Keine Angst vorm Sterben
Maria de Haas hat sich mit an den Tisch gesetzt. Die beiden haben jung geheiratet, sind in jeder Hinsicht ein festes Team. Anfangs wohnten sie in Containern mitten in der Halle, fuhren zum Duschen zu Rickys Eltern. Sie arbeitet als Maßschneiderin in der Kleiderkammer der Bundespolizei, kümmert sich aber auch um die Buchhaltung von Wannabe-Choppers. 2015 traf die beiden ein schwerer Schlag. Maria spürte eine Schwellung am Hals. Die Ärzte stellten fest, dass ihre Lymphdrüsen derart vergrößert waren, dass sie an einer zugedrückten Luftröhre hätte ersticken können. Diagnose: Krebs. »Wir sind immer davon ausgegangen, dass ich zuerst sterben würde«, sagt Ricky.

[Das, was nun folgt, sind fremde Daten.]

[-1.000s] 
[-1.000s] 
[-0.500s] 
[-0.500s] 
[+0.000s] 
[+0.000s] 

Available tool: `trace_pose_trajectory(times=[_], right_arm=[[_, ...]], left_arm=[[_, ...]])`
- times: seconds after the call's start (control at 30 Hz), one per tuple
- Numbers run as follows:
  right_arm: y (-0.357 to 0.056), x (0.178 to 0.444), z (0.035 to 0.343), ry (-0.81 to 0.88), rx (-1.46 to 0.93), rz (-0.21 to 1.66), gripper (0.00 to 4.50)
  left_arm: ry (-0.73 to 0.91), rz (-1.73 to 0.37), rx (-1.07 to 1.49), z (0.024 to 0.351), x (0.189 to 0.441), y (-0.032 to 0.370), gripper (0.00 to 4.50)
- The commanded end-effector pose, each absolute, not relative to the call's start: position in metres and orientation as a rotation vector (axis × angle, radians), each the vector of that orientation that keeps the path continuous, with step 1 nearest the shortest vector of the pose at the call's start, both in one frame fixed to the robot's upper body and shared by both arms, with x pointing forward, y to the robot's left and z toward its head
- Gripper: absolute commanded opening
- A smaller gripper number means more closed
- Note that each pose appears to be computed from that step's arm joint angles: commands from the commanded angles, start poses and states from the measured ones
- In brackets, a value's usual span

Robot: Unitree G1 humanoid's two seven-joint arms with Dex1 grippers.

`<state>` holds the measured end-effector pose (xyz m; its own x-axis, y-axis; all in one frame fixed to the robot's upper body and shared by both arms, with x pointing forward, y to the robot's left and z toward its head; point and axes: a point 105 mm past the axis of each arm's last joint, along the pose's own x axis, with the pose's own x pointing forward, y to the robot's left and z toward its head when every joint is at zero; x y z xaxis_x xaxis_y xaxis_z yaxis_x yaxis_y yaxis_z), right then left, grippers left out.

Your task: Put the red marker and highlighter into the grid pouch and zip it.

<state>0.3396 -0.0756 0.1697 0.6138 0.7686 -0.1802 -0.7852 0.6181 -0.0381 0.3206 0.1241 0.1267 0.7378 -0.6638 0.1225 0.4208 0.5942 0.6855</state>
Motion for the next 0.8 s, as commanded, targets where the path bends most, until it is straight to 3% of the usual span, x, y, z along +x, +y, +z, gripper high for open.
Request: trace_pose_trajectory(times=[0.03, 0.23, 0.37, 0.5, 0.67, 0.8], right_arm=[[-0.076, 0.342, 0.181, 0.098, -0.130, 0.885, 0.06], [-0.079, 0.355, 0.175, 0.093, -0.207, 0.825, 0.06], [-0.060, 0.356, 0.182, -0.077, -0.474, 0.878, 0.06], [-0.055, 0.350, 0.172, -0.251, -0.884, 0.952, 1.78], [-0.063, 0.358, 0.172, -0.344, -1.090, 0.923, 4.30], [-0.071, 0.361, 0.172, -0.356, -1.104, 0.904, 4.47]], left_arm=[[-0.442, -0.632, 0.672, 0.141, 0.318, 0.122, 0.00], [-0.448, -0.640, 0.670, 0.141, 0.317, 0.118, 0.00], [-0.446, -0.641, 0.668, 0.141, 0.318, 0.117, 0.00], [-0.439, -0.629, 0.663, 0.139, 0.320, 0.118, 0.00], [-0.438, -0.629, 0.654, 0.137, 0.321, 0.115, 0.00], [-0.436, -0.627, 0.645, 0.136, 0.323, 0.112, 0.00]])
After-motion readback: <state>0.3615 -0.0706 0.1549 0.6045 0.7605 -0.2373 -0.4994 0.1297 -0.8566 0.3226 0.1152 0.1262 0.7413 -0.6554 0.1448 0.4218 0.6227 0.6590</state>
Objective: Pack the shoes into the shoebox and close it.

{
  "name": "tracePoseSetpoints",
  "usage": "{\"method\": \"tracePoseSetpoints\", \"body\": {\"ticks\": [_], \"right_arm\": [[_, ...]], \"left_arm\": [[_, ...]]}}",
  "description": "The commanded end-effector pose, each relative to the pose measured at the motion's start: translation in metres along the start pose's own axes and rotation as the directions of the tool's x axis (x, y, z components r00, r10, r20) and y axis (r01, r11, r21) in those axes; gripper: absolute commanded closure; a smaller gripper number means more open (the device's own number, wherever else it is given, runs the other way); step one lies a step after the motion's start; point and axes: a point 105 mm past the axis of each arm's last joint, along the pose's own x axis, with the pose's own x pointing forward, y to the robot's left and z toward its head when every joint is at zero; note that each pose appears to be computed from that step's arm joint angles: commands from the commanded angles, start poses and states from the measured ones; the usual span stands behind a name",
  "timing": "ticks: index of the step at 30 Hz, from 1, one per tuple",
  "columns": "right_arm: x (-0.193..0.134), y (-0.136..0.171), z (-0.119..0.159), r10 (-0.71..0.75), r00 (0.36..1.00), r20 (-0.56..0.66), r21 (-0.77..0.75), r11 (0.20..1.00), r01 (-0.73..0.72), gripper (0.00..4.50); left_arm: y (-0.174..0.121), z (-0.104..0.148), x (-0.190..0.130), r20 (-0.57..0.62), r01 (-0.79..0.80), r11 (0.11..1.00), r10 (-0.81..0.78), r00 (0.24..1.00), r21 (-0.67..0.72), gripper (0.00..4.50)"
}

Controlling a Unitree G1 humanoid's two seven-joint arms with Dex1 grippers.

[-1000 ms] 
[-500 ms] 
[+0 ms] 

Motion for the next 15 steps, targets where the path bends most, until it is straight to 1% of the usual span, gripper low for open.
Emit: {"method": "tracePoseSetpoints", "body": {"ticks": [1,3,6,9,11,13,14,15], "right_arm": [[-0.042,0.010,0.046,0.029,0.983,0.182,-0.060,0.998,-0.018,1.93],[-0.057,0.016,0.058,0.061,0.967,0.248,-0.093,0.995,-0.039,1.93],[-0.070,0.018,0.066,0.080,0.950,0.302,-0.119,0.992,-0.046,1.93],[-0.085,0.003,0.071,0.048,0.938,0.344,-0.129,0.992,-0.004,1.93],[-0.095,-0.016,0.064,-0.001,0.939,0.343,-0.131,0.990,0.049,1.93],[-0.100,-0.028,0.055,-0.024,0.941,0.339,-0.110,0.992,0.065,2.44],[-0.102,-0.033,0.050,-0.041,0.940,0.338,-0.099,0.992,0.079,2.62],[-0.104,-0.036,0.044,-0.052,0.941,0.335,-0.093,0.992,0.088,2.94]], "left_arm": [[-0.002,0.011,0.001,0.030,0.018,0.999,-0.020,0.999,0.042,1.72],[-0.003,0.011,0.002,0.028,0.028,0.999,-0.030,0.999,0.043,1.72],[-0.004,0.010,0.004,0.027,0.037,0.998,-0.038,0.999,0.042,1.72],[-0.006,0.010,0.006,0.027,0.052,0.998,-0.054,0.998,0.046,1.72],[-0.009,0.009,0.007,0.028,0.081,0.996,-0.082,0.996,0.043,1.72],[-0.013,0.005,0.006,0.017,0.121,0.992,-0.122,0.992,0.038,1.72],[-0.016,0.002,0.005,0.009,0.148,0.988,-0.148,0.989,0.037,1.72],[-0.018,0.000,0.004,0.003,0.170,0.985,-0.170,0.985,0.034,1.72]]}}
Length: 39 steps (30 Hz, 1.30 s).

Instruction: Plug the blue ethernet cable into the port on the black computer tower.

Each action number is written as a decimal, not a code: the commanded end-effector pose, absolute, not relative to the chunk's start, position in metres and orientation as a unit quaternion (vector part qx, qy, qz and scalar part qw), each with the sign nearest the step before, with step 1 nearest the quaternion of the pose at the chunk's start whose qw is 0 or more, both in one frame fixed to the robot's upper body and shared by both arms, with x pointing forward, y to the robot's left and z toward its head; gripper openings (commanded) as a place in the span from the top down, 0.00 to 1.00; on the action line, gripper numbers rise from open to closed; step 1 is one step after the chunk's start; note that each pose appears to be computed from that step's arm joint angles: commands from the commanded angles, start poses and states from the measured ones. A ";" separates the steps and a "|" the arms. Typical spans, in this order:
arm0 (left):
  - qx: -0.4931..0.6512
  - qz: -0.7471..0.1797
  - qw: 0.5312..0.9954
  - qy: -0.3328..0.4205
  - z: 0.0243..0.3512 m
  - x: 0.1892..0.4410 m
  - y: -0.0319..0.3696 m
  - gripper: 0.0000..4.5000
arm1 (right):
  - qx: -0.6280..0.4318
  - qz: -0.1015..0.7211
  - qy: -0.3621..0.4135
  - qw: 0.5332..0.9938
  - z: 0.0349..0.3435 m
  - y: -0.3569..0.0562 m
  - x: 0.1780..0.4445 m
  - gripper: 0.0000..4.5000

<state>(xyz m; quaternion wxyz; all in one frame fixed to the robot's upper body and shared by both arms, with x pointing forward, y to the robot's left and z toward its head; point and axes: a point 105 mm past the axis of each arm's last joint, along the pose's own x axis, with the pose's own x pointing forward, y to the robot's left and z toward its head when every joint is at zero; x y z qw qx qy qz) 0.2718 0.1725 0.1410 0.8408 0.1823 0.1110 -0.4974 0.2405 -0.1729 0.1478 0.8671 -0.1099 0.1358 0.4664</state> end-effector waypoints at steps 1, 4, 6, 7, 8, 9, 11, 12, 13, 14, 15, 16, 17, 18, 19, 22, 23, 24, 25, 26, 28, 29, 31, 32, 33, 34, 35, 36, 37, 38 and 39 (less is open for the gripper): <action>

Er aber sei bei all den lebensgefährlichen Situationen stets bewahrt worden. »Gott hämmert es uns immer wieder in unseren Kopf, wie gut es ist, ihm zu vertrauen.« Nach einem Jahr galt Maria als geheilt, die Zeit danach war hart. Nicht nur der Krebs, sondern auch dessen Behandlung gingen an ihr nicht spurlos vorbei. Als ihre lockigen Haare ausfielen und sie die Chemotherapie verkraften musste, war es noch einfacher, ihre Schwäche einzugestehen, sagt sie. Sich in Selbstmitleid zu suhlen, bringe nichts, ist sie überzeugt. »Als ich Krebs hatte, dachte ich mir: Ich habe jetzt Krebs, aber ich kann mich trotzdem über meine Glatze freuen.«
Ricky schmunzelt. »Christus ist mein Leben, Sterben mein Gewinn«, ist auf seiner Wade tätowiert, seit er 18 ist – ein Bibelzitat. »Deswegen sollten wir das hier alles nicht zu ernst nehmen. Wenn ich glaube, dass ich im Himmel bei Gott sein werde, dann muss ich mich doch eigentlich freuen, wenn ich sterbe«, sagt Ricky so fröhlich wie überzeugt. »Dann komme ich eben ein bisschen früher nach Hause.«
Ricky de Haas
Enrico »Ricky« de Haas war zarte 15 Jahre alt, als er mit zwei Freunden »Wannabe-Choppers« gründete. Bald machten die beiden Schluss, er zahlte sie mit 30 Euro aus. Die Motorradmanufaktur wurde eine feste Größe unter Bikern. Blinkerhebel, Benzintanks und mehr produzierte der Hesse mit immer größerem Erfolg. Die »Custom Parts« mit dem charakteristischen Aufdruck »Soli Deo Gloria« fertigt er mit traditionellen Herstellungsmethoden. Laut, rau, wild – so manche Klischees über die Szene stimmen. Nicht bei allen macht Ricky mit. Das sorgt für Gegenwind.